* _What is required_
Copy the data exactly.

* _Available data_
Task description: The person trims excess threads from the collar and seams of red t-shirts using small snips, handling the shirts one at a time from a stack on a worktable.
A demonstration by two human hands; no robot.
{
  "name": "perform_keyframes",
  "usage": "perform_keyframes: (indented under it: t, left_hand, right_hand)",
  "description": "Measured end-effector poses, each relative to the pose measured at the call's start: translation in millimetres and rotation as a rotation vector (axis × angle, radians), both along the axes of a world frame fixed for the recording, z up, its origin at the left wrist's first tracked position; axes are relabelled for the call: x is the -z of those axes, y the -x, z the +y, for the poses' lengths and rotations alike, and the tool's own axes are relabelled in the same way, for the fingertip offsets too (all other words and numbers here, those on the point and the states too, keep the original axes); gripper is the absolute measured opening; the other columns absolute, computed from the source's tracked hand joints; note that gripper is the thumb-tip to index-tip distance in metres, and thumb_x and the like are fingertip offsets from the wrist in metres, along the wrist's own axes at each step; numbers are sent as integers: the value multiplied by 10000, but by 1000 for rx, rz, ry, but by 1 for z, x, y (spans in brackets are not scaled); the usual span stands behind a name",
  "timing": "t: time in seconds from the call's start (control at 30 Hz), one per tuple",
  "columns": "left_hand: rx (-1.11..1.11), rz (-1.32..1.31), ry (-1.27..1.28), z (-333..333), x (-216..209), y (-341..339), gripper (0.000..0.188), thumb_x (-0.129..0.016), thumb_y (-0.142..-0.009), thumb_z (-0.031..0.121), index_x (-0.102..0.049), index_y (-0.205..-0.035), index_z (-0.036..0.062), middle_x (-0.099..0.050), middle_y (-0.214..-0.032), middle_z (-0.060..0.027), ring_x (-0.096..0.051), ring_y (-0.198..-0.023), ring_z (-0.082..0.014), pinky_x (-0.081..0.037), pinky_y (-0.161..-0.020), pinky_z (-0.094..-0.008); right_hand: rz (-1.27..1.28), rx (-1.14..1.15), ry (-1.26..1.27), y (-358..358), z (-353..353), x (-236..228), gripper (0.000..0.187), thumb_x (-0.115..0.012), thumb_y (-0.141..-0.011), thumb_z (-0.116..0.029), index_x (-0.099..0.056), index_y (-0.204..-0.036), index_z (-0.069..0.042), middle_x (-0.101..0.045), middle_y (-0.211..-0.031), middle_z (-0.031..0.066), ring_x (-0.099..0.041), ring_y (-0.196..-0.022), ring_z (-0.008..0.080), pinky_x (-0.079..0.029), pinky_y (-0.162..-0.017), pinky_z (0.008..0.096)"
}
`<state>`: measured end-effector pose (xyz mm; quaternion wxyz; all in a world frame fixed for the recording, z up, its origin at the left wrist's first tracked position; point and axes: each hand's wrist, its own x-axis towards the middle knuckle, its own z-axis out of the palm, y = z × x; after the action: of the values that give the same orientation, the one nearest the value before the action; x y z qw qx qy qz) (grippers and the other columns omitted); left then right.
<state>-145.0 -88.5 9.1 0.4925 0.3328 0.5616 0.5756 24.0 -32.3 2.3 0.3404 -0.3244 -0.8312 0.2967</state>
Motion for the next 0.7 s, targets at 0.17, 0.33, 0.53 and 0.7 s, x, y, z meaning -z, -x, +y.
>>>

* _Response to this exercise_
Task description: The person trims excess threads from the collar and seams of red t-shirts using small snips, handling the shirts one at a time from a stack on a worktable.
A demonstration by two human hands; no robot.
{
  "name": "perform_keyframes",
  "usage": "perform_keyframes: (indented under it: t, left_hand, right_hand)",
  "description": "Measured end-effector poses, each relative to the pose measured at the call's start: translation in millimetres and rotation as a rotation vector (axis × angle, radians), both along the axes of a world frame fixed for the recording, z up, its origin at the left wrist's first tracked position; axes are relabelled for the call: x is the -z of those axes, y the -x, z the +y, for the poses' lengths and rotations alike, and the tool's own axes are relabelled in the same way, for the fingertip offsets too (all other words and numbers here, those on the point and the states too, keep the original axes); gripper is the absolute measured opening; the other columns absolute, computed from the source's tracked hand joints; note that gripper is the thumb-tip to index-tip distance in metres, and thumb_x and the like are fingertip offsets from the wrist in metres, along the wrist's own axes at each step; numbers are sent as integers: the value multiplied by 10000, but by 1000 for rx, rz, ry, but by 1 for z, x, y (spans in brackets are not scaled); the usual span stands behind a name",
  "timing": "t: time in seconds from the call's start (control at 30 Hz), one per tuple",
  "columns": "left_hand: rx (-1.11..1.11), rz (-1.32..1.31), ry (-1.27..1.28), z (-333..333), x (-216..209), y (-341..339), gripper (0.000..0.188), thumb_x (-0.129..0.016), thumb_y (-0.142..-0.009), thumb_z (-0.031..0.121), index_x (-0.102..0.049), index_y (-0.205..-0.035), index_z (-0.036..0.062), middle_x (-0.099..0.050), middle_y (-0.214..-0.032), middle_z (-0.060..0.027), ring_x (-0.096..0.051), ring_y (-0.198..-0.023), ring_z (-0.082..0.014), pinky_x (-0.081..0.037), pinky_y (-0.161..-0.020), pinky_z (-0.094..-0.008); right_hand: rz (-1.27..1.28), rx (-1.14..1.15), ry (-1.26..1.27), y (-358..358), z (-353..353), x (-236..228), gripper (0.000..0.187), thumb_x (-0.115..0.012), thumb_y (-0.141..-0.011), thumb_z (-0.116..0.029), index_x (-0.099..0.056), index_y (-0.204..-0.036), index_z (-0.069..0.042), middle_x (-0.101..0.045), middle_y (-0.211..-0.031), middle_z (-0.031..0.066), ring_x (-0.099..0.041), ring_y (-0.196..-0.022), ring_z (-0.008..0.080), pinky_x (-0.079..0.029), pinky_y (-0.162..-0.017), pinky_z (0.008..0.096)"
}
`<state>`: measured end-effector pose (xyz mm; quaternion wxyz; all in a world frame fixed for the recording, z up, its origin at the left wrist's first tracked position; point and axes: each hand's wrist, its own x-axis towards the middle knuckle, its own z-axis out of the palm, y = z × x; after the action: of the values that give the same orientation, the one nearest the value before the action; x y z qw qx qy qz) (grippers and the other columns omitted); left then right.
<state>-145.0 -88.5 9.1 0.4925 0.3328 0.5616 0.5756 24.0 -32.3 2.3 0.3404 -0.3244 -0.8312 0.2967</state>
Motion for the next 0.7 s, targets at 0.17, 0.33, 0.53 and 0.7 s, x, y, z meaning -z, -x, +y.
>>>

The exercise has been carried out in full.